| July 15, 2015

Data Science: What is It and How is It Taught?

The term “big data” has become ubiquitous. People who can wrangle big data are called data scientists. According to a number of sources, there is a growing need for people trained as data scientists. But what is data science? Is data science its own field, or is it an interdisciplinary mix of computer science, mathematics and statistics, and domain knowledge? Or might it really be what statisticians have been doing all along?
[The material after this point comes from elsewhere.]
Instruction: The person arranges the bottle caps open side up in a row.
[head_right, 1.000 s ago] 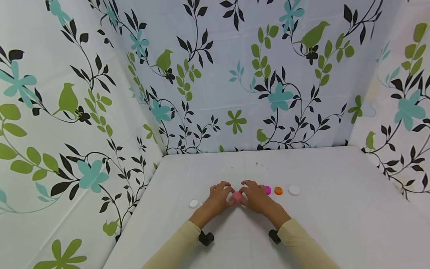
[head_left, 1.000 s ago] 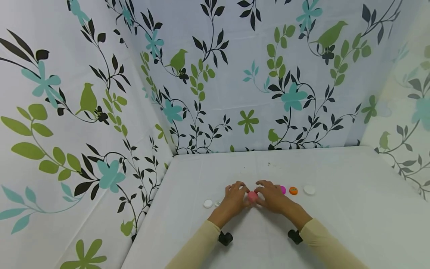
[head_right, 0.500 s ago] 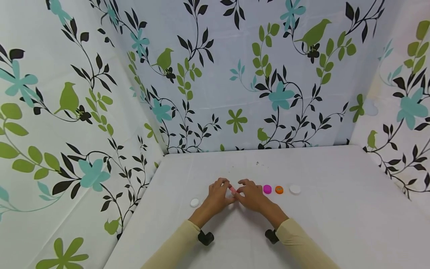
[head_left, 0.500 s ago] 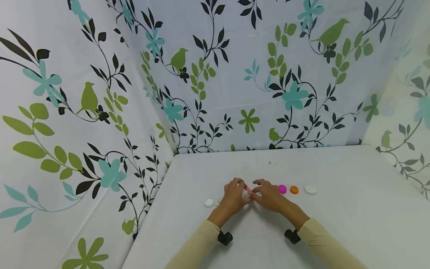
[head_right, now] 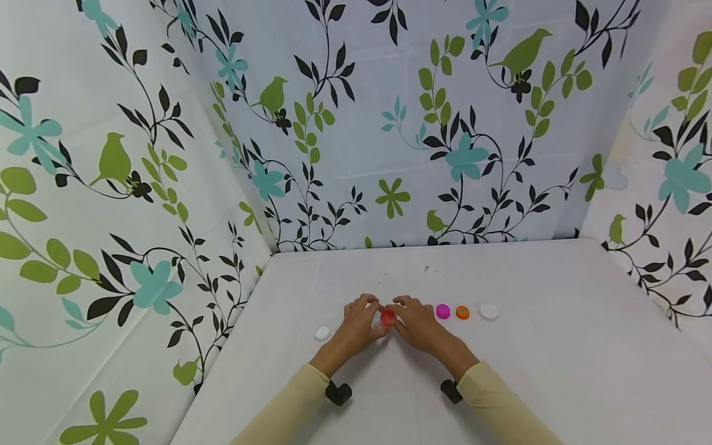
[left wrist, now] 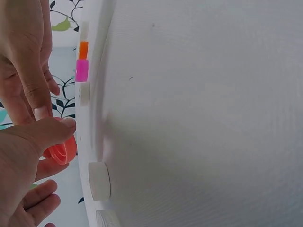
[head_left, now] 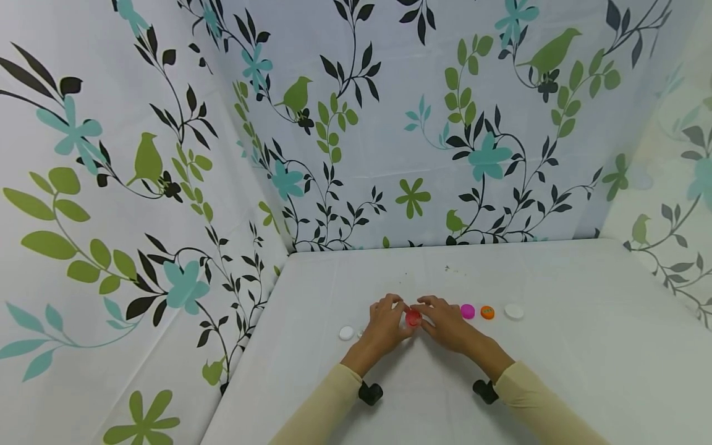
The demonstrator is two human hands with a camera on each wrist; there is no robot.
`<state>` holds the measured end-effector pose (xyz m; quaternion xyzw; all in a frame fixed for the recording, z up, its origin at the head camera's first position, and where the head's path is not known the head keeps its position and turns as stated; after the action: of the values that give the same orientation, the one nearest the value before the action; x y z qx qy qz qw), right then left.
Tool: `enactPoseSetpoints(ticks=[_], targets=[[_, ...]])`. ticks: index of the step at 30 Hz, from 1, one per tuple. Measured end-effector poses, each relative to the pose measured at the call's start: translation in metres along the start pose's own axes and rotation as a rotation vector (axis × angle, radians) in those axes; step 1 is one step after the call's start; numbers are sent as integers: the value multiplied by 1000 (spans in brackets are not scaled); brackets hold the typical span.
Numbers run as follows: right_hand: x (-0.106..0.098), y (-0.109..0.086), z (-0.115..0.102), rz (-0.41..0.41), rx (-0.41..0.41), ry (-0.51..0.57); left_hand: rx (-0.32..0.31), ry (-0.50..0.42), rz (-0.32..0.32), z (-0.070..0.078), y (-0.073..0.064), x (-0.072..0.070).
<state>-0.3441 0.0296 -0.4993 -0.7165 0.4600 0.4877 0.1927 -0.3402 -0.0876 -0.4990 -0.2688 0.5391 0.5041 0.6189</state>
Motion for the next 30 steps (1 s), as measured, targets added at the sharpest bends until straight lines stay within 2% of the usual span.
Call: enactPoseSetpoints(ticks=[4, 18, 25, 30], targets=[[4, -1, 4, -31, 20, -25, 1, -3, -20, 1, 1, 6], [13, -4, 15, -40, 32, -62, 1, 3, -78, 2, 2, 18], [12, -5, 14, -53, 37, -55, -9, 16, -111, 3, 2, 19], [6, -7, 13, -51, 3, -68, 5, 72, -151, 6, 3, 18]])
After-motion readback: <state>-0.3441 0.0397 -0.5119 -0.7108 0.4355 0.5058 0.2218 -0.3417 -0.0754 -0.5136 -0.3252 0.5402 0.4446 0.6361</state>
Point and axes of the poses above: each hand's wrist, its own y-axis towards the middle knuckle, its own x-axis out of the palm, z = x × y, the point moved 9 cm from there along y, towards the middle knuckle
Because data science at scale involves large-scale computation, what is the relation between data science and computational science?

At the 2015 SIAM Conference on Computational Science and Engineering, we convened what turned out to be a very lively panel¹ to discuss the current and future status of data science, its relation to computational science, opportunities for data and computational scientists, and the education of future data scientists.

Here are some surprising things we heard from the panelists:

Data science is not statistics
Data science should be taught by computer scientists
In five years, every domain of science and engineering will center on data science
In ten years, all of data science will be applying machine learning
Data science is not new – it’s just the other side of the coin of computational science and engineering.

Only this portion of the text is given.